Exercise aim :: Give back exactly the stretch of data below from the line holding "Q: Point out the grey" through the line holding "Q: Point out the black can with green band.", both ends included, and leave the remaining lines out.

Exercise data ::

((

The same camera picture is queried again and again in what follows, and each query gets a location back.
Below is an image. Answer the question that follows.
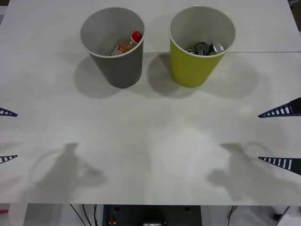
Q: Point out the white table leg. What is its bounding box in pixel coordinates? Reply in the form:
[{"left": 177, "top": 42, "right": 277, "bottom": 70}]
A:
[{"left": 8, "top": 203, "right": 28, "bottom": 226}]

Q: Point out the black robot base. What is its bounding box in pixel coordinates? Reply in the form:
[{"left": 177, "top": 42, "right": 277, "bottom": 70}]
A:
[{"left": 103, "top": 204, "right": 202, "bottom": 226}]

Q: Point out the grey plastic bin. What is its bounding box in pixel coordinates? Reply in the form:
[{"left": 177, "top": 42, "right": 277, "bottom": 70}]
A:
[{"left": 79, "top": 7, "right": 145, "bottom": 89}]

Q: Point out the black can with green band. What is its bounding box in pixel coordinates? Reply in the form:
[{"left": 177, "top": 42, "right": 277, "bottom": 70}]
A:
[{"left": 208, "top": 42, "right": 226, "bottom": 56}]

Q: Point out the black can with green print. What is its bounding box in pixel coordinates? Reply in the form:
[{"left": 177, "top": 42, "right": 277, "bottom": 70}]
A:
[{"left": 194, "top": 42, "right": 209, "bottom": 56}]

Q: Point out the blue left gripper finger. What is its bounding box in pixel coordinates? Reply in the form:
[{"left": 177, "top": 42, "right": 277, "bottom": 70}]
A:
[
  {"left": 0, "top": 154, "right": 18, "bottom": 165},
  {"left": 0, "top": 107, "right": 18, "bottom": 118}
]

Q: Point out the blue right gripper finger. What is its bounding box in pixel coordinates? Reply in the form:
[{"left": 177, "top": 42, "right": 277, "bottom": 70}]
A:
[
  {"left": 258, "top": 156, "right": 301, "bottom": 176},
  {"left": 258, "top": 97, "right": 301, "bottom": 118}
]

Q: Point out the orange bottle with red cap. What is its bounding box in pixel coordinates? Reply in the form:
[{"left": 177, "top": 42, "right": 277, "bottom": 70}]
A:
[{"left": 110, "top": 31, "right": 143, "bottom": 57}]

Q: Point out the yellow-green plastic bin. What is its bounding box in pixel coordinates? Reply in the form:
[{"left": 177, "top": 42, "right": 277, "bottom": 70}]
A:
[{"left": 168, "top": 6, "right": 237, "bottom": 89}]

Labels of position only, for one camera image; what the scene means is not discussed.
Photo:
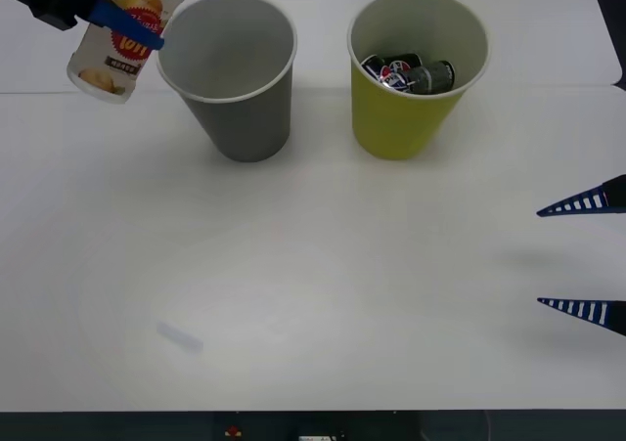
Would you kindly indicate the yellow-green plastic waste bin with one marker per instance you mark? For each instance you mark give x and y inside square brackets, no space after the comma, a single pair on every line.
[391,123]

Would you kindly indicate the dark green can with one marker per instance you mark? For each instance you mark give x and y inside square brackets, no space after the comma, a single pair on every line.
[433,76]

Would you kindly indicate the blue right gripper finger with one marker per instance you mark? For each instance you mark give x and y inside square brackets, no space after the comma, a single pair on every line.
[594,311]
[594,200]

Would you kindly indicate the grey plastic waste bin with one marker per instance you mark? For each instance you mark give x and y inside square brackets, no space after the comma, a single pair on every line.
[244,128]

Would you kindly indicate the black can with round logo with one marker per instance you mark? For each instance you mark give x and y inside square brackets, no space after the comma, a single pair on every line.
[391,72]

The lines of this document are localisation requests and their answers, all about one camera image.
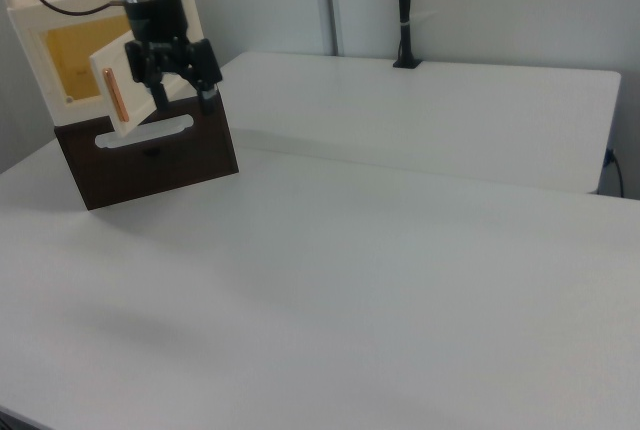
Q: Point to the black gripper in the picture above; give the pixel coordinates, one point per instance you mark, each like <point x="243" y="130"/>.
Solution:
<point x="157" y="22"/>

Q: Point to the cream cabinet door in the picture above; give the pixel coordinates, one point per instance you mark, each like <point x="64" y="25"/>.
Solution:
<point x="140" y="105"/>

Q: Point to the cream plastic cabinet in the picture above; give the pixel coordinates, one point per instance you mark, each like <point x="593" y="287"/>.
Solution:
<point x="30" y="50"/>

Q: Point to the dark brown drawer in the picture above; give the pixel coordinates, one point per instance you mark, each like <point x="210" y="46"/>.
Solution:
<point x="150" y="175"/>

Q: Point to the grey wall partition post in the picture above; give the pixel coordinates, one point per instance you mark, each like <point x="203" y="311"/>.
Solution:
<point x="332" y="0"/>

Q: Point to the black camera stand pole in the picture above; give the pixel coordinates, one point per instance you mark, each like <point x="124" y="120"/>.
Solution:
<point x="404" y="0"/>

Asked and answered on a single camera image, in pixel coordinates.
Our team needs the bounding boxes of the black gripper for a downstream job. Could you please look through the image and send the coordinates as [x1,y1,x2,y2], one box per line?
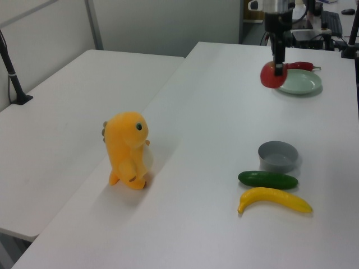
[264,11,293,77]

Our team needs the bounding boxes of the red apple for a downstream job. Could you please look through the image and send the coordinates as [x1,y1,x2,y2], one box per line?
[260,61,289,90]

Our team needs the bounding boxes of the dark red chili pepper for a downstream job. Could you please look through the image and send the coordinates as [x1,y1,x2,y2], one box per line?
[284,61,322,71]

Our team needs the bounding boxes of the black electronics box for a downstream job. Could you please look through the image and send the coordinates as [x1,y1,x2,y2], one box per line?
[291,27,324,49]

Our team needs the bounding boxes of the pale green plate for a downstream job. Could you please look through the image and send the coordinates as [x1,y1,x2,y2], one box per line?
[276,68,323,96]

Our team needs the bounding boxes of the black keyboard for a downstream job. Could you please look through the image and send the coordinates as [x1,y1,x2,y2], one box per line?
[320,10,343,36]

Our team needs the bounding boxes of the grey round bowl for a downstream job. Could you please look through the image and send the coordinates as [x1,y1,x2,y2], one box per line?
[257,140,299,173]

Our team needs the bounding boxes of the green cucumber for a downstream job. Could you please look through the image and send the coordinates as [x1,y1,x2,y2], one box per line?
[237,170,299,191]

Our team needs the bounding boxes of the yellow banana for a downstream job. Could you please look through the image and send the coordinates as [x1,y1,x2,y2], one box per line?
[237,187,314,215]

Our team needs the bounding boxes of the orange plush dinosaur toy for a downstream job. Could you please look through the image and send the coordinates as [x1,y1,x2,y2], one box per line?
[100,111,155,191]

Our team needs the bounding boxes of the black camera stand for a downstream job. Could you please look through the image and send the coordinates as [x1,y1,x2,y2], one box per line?
[340,16,359,59]
[0,29,34,106]

))

Reply ::
Q: Point out the grey plastic bin. What is its bounding box in pixel coordinates? Reply in the form:
[{"left": 177, "top": 42, "right": 277, "bottom": 70}]
A:
[{"left": 79, "top": 7, "right": 145, "bottom": 89}]

Q: Point out the black can with green band. What is its bounding box in pixel coordinates? Reply in the form:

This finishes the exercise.